If you go to Admin Panel > Emails > Settings > Incoming Emails, right now (as of release 1.10.4—the latest stable release as of this writing), you'll see something called Fetch on auto-cron, which isn't super useful, because it will fetch emails only if an agent is logged into osTicket.
There is an external scheduler option. Unfortunately (again, as of 1.10.4), that Using External Task Scheduler link is broken. I believe it's supposed to go to RECURRING TASKS SCHEDULER (CRON JOB).
There, you see on a *nix system, you're supposed to put in a cron job of
*/5 * * * * nobody /path/to/php /path/to/api/cron.php
but that didn't work for me on Ubuntu 16.04.5 (Xenial). If I ran the command
sudo /path/to/php /path/to/api/cron.php
manually, it would fetch the emails and create a ticket.
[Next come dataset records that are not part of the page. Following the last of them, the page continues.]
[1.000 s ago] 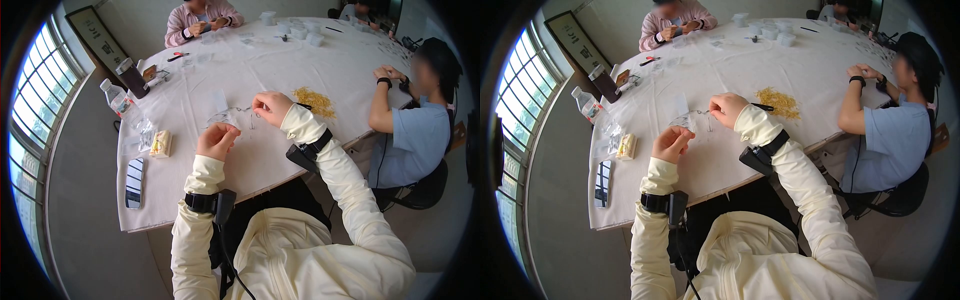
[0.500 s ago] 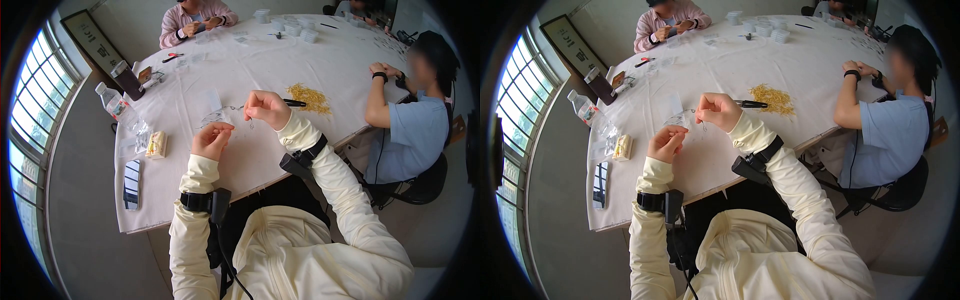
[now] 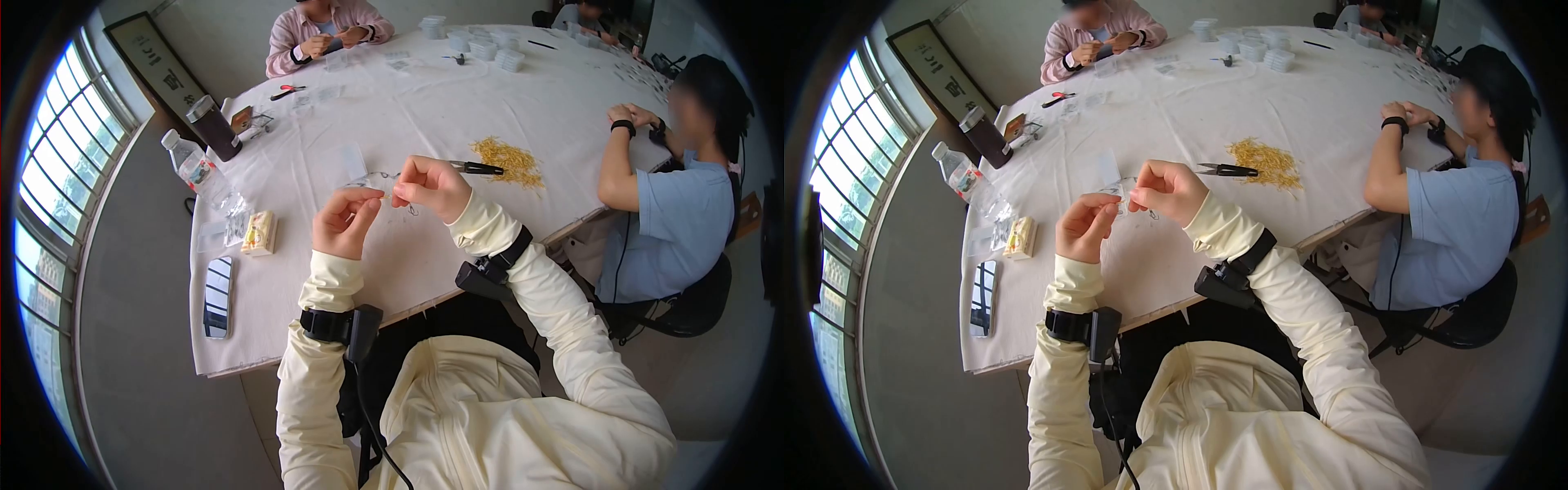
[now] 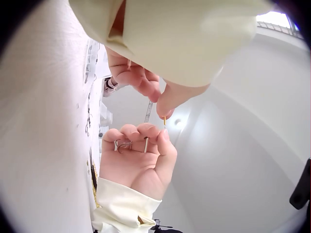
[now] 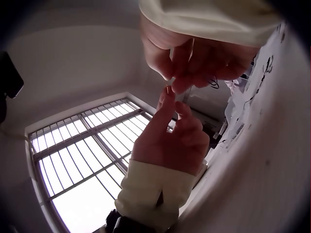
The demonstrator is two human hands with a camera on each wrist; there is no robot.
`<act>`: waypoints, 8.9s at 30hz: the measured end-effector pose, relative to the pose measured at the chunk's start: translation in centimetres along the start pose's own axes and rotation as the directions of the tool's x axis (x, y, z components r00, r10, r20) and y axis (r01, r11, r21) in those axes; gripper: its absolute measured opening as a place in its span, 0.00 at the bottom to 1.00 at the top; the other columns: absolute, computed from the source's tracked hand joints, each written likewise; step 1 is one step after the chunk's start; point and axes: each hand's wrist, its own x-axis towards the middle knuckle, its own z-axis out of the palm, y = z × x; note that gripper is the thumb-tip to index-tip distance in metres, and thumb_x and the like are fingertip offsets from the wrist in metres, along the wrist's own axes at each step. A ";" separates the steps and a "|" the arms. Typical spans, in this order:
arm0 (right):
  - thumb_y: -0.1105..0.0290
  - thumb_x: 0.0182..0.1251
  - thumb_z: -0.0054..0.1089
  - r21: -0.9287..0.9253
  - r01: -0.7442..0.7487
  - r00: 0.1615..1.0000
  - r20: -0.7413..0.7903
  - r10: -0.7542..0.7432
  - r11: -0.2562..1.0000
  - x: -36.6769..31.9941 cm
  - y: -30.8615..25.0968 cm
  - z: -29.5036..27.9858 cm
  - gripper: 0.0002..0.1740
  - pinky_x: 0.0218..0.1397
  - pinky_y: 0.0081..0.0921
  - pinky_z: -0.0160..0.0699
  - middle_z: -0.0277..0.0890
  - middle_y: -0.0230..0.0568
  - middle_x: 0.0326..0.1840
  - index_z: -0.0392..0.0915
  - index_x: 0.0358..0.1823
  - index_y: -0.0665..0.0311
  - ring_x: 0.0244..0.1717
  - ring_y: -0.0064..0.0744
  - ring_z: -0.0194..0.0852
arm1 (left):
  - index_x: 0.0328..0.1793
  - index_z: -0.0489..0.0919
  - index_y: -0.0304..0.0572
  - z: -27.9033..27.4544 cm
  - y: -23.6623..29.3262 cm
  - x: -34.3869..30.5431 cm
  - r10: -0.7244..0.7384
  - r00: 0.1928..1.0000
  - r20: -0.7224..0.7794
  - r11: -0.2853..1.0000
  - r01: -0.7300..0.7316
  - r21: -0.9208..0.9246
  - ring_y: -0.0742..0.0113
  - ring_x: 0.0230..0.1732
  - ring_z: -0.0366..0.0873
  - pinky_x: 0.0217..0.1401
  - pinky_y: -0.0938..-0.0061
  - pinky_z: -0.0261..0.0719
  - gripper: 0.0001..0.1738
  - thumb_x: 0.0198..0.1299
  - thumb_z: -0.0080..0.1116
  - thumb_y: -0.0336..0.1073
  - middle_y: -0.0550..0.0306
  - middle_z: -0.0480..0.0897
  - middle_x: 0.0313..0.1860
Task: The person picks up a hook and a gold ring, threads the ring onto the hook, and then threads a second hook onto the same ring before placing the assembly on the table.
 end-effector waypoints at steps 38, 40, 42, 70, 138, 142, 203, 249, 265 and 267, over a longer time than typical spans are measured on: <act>0.76 0.67 0.60 -0.241 0.028 0.997 -0.066 -0.045 0.970 -0.6 -1.3 1.8 0.11 0.46 0.22 0.77 0.87 0.40 0.37 0.70 0.48 0.66 0.44 0.25 0.85 | 0.45 0.83 0.36 0.0 0.4 -0.2 -0.020 0.995 -0.102 0.972 0.043 0.232 0.82 0.34 0.75 0.35 0.84 0.71 0.05 0.64 0.62 0.26 0.65 0.83 0.36; 0.76 0.67 0.60 -0.268 0.028 0.997 -0.057 -0.045 0.963 -0.6 -1.2 1.7 0.12 0.46 0.21 0.77 0.87 0.40 0.37 0.70 0.48 0.66 0.43 0.24 0.85 | 0.42 0.84 0.37 0.1 0.4 -0.2 0.004 0.994 -0.111 0.971 0.023 0.239 0.81 0.32 0.75 0.34 0.83 0.73 0.04 0.62 0.63 0.27 0.64 0.84 0.37; 0.76 0.67 0.59 -0.244 0.027 0.998 -0.041 -0.038 0.969 -0.6 -0.9 1.7 0.11 0.45 0.21 0.76 0.87 0.39 0.37 0.70 0.48 0.65 0.42 0.24 0.85 | 0.42 0.84 0.37 0.2 0.5 -0.3 -0.005 0.994 -0.113 0.973 0.030 0.228 0.80 0.32 0.75 0.34 0.83 0.73 0.04 0.62 0.63 0.27 0.64 0.83 0.37; 0.76 0.71 0.56 -0.083 -0.024 0.999 0.039 0.028 0.996 -0.6 -0.7 1.5 0.13 0.44 0.21 0.77 0.86 0.46 0.37 0.65 0.52 0.66 0.36 0.23 0.78 | 0.43 0.86 0.40 -0.4 -1.0 -0.1 0.066 0.993 -0.099 0.958 -0.035 0.285 0.78 0.32 0.77 0.34 0.81 0.73 0.05 0.62 0.64 0.29 0.62 0.82 0.36; 0.79 0.67 0.59 -0.294 0.028 0.997 0.083 -0.004 0.955 -0.9 -2.9 1.6 0.04 0.42 0.20 0.84 0.86 0.38 0.35 0.79 0.41 0.67 0.38 0.25 0.86 | 0.46 0.78 0.31 -12.9 -24.0 -30.8 -0.853 0.468 -0.232 0.432 0.381 -0.818 0.67 0.33 0.77 0.39 0.74 0.75 0.18 0.71 0.57 0.44 0.53 0.82 0.36; 0.80 0.67 0.59 -0.253 -0.018 0.993 0.110 0.047 0.967 -1.0 -3.3 1.3 0.05 0.44 0.21 0.81 0.86 0.38 0.36 0.80 0.42 0.68 0.38 0.24 0.84 | 0.45 0.78 0.32 -12.3 -26.3 -26.3 -0.830 0.536 -0.156 0.450 0.477 -0.755 0.67 0.33 0.77 0.39 0.74 0.75 0.18 0.71 0.56 0.44 0.52 0.82 0.36; 0.76 0.69 0.57 -0.263 -0.131 0.936 0.284 0.207 0.956 2.2 -3.9 -1.6 0.05 0.43 0.22 0.82 0.86 0.38 0.37 0.79 0.43 0.69 0.38 0.23 0.85 | 0.38 0.76 0.35 -6.7 6.5 6.5 -0.147 0.929 0.341 0.987 0.116 0.111 0.73 0.35 0.75 0.42 0.77 0.74 0.14 0.74 0.49 0.37 0.56 0.81 0.36; 0.78 0.70 0.58 -0.328 0.128 0.992 0.047 -0.119 0.936 2.2 -0.2 0.3 0.19 0.45 0.25 0.81 0.86 0.39 0.35 0.66 0.59 0.66 0.36 0.26 0.84 | 0.47 0.82 0.37 -2.3 -2.1 2.6 -0.142 0.990 0.014 0.985 0.140 0.105 0.81 0.34 0.76 0.35 0.82 0.75 0.08 0.68 0.61 0.34 0.66 0.82 0.33; 0.77 0.69 0.59 -0.403 0.088 0.993 0.102 -0.051 0.911 1.9 -0.7 0.5 0.26 0.40 0.24 0.79 0.85 0.38 0.35 0.61 0.66 0.62 0.36 0.26 0.84 | 0.48 0.82 0.36 -2.0 -1.8 2.5 -0.118 0.991 0.059 0.985 0.110 0.130 0.78 0.35 0.77 0.37 0.82 0.75 0.07 0.68 0.61 0.32 0.63 0.84 0.37; 0.78 0.69 0.59 -0.382 0.099 0.993 0.098 -0.066 0.919 2.0 -0.6 0.6 0.27 0.39 0.23 0.79 0.85 0.38 0.35 0.61 0.66 0.62 0.34 0.25 0.83 | 0.48 0.82 0.36 -1.9 -1.6 2.4 -0.120 0.991 0.062 0.986 0.112 0.124 0.78 0.35 0.77 0.38 0.82 0.75 0.07 0.68 0.61 0.31 0.64 0.83 0.36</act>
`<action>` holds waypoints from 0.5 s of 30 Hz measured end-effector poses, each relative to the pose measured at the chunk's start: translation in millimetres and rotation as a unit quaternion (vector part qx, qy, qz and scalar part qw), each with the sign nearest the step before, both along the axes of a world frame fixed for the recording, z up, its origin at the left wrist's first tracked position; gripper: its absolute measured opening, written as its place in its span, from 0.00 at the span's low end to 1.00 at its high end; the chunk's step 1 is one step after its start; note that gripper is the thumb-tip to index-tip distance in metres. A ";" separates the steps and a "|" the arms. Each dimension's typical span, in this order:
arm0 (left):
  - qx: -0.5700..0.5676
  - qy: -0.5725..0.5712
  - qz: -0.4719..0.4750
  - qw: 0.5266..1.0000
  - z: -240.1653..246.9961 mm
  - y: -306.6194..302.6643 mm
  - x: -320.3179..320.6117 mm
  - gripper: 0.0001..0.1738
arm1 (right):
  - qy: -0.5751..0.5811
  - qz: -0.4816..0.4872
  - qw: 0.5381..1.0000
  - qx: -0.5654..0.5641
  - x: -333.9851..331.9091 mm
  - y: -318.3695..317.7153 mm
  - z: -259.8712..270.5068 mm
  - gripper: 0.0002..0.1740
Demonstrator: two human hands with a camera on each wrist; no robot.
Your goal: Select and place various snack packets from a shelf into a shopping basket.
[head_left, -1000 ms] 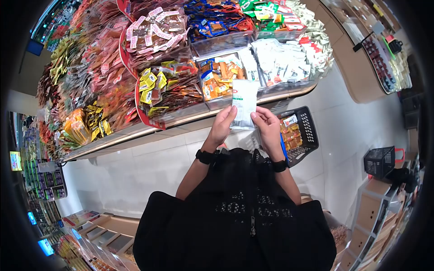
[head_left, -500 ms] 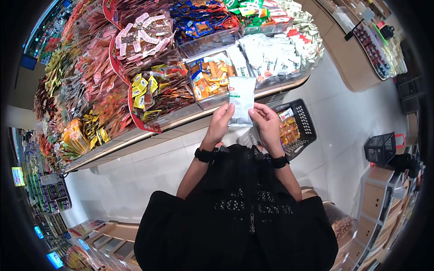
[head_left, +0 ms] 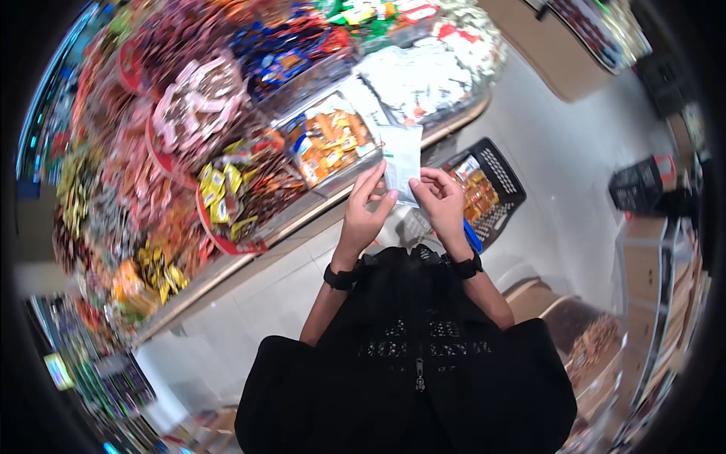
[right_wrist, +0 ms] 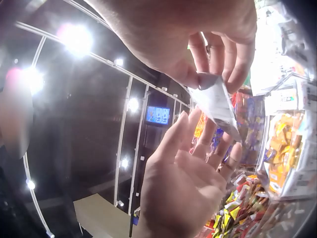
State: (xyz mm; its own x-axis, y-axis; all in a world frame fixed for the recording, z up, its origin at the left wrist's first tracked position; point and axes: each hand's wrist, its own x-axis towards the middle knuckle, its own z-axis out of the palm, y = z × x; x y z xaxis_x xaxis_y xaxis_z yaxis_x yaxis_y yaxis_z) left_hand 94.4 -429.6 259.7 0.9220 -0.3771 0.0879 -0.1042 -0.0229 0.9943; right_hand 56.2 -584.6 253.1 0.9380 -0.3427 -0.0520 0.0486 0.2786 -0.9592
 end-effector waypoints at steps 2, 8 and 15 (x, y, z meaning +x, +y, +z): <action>0.055 -0.008 -0.061 0.997 -4.5 -15.0 3.3 0.32 | 0.008 -0.025 0.999 -0.047 -6.9 -11.9 5.5 0.14; -0.049 0.167 -0.218 0.960 -31.0 -94.3 19.8 0.32 | -0.014 -0.092 0.983 -0.160 -27.4 -72.5 -16.7 0.11; 0.061 0.197 -0.301 0.931 -76.4 -233.5 50.3 0.18 | 0.034 -0.224 0.970 -0.089 -38.6 -195.7 -80.7 0.14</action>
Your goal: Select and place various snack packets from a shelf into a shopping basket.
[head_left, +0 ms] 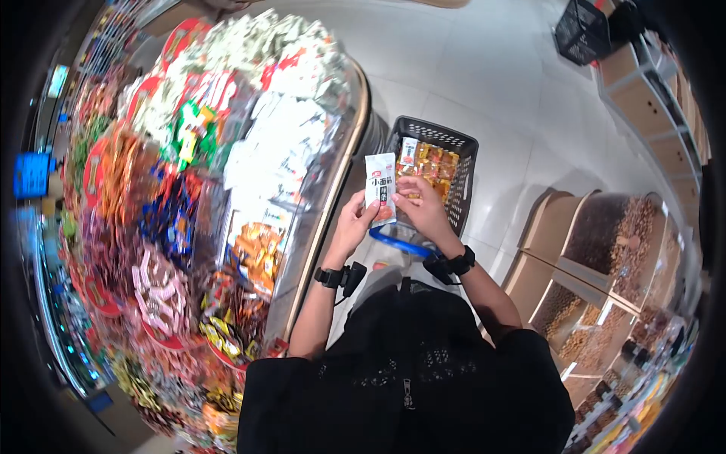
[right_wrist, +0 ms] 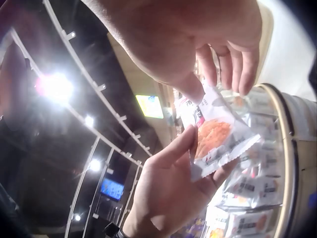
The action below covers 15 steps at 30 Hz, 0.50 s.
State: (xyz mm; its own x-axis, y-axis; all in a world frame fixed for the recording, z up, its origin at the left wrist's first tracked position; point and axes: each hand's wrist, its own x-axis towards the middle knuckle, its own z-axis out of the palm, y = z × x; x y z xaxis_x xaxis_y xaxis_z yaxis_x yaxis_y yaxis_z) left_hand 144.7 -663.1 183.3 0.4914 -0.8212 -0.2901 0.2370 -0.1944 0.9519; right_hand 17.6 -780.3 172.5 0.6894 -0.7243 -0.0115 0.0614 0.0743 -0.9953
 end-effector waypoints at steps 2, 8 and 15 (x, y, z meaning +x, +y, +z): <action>0.022 0.083 -0.065 0.994 -17.1 -45.0 10.7 0.17 | 0.043 0.024 0.993 0.104 0.9 -39.8 -41.6 0.18; 0.125 0.118 -0.023 0.985 -207.4 -143.4 30.6 0.14 | 0.099 0.006 0.942 0.322 12.8 -127.7 -195.6 0.17; 0.362 0.026 -0.030 0.931 -478.5 -163.3 36.4 0.20 | 0.279 -0.079 0.856 0.428 40.9 -129.7 -451.6 0.13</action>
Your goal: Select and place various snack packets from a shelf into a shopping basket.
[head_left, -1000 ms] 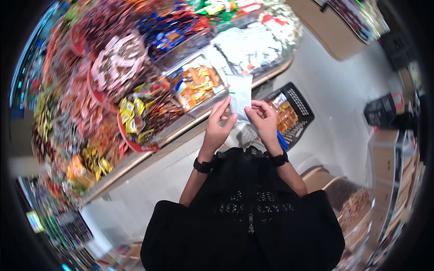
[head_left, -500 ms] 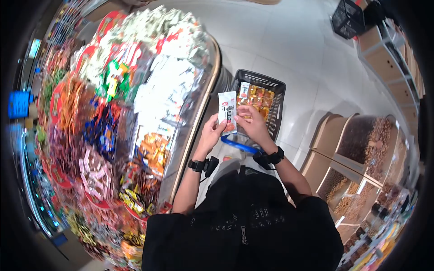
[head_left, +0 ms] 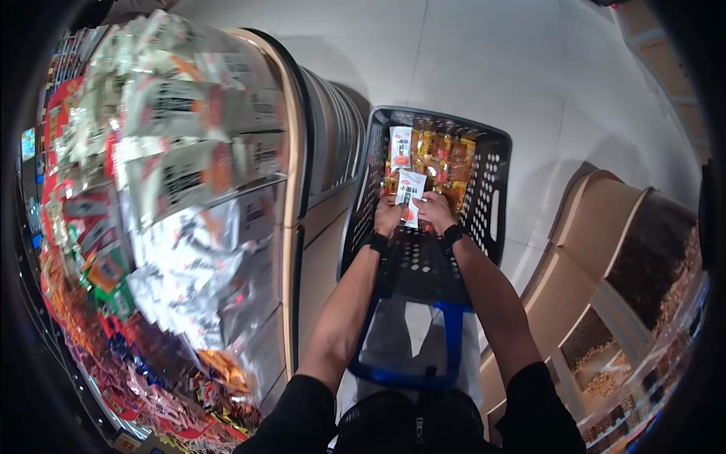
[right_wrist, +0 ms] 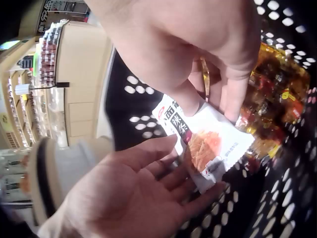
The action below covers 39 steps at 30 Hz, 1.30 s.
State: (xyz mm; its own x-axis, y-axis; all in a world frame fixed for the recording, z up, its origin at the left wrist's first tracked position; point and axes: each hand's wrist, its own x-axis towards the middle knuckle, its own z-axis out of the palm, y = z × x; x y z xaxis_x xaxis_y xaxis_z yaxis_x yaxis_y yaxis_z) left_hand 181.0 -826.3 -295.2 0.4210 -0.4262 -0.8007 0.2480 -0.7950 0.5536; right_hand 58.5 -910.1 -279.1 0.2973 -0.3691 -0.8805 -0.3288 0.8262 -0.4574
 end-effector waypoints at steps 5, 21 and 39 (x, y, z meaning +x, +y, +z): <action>0.101 -0.110 -0.017 0.989 -107.1 13.6 4.5 0.28 | 0.054 0.038 0.997 -0.042 23.2 23.8 -147.4 0.12; 0.167 -0.097 0.064 0.979 -126.3 0.1 -3.2 0.29 | 0.124 0.057 0.942 -0.308 79.2 -14.2 -172.3 0.23; -0.007 -0.033 0.109 0.994 -66.7 9.8 0.6 0.20 | 0.077 0.092 0.892 -0.436 8.9 -9.8 -87.8 0.07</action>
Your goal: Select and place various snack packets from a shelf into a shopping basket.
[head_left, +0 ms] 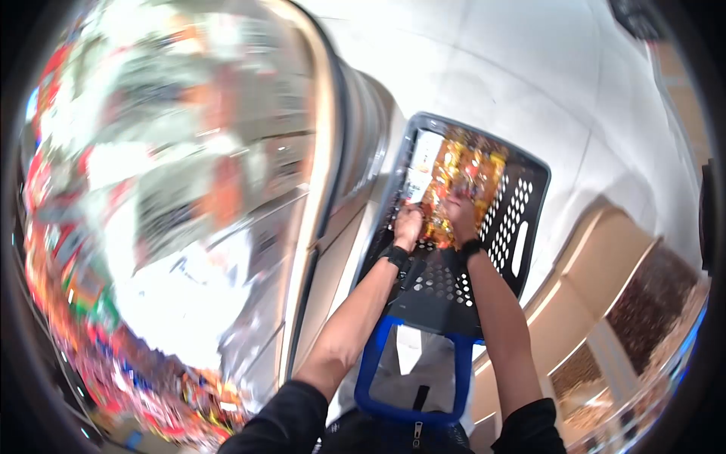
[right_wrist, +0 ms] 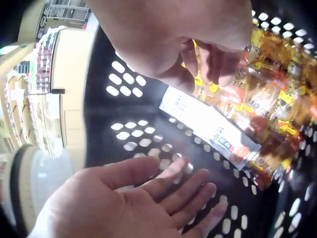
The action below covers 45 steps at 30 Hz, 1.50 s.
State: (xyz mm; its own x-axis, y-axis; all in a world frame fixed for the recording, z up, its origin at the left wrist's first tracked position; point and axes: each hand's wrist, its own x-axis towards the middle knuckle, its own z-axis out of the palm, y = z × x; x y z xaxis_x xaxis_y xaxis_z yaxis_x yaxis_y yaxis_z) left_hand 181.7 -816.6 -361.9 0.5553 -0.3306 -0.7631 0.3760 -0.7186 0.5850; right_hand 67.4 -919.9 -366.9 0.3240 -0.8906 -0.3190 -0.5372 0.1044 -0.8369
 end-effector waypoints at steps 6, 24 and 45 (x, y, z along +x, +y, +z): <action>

And, even when a ticket wasn't automatically created, I could still see in /var/log/syslog
the cron job actually having been run.
I even tried changing the user to root instead of nobody (but if you create a cron job using
sudo crontab -e
it runs as root anyway... not really sure what nobody
is suppposed to do there.
It didn't work until I substituted in this line instead:
5 * * * * /usr/bin/php /path/to/api/cron.php
Now, again, I don't really know what that nobody
was supposed to do. According to the Ubuntu community docs, having the username in there is supposed to run it as that user
, but when I had nobody
or even root
as the specified user, the command would run, but no ticket would be created.
I had to leave out the user altogether. Also, again according to the Ubuntu community docs, you should be able to put an */# in front of the four asterisks to run it every # minutes, but I found the command executed properly if I just put a single number in there.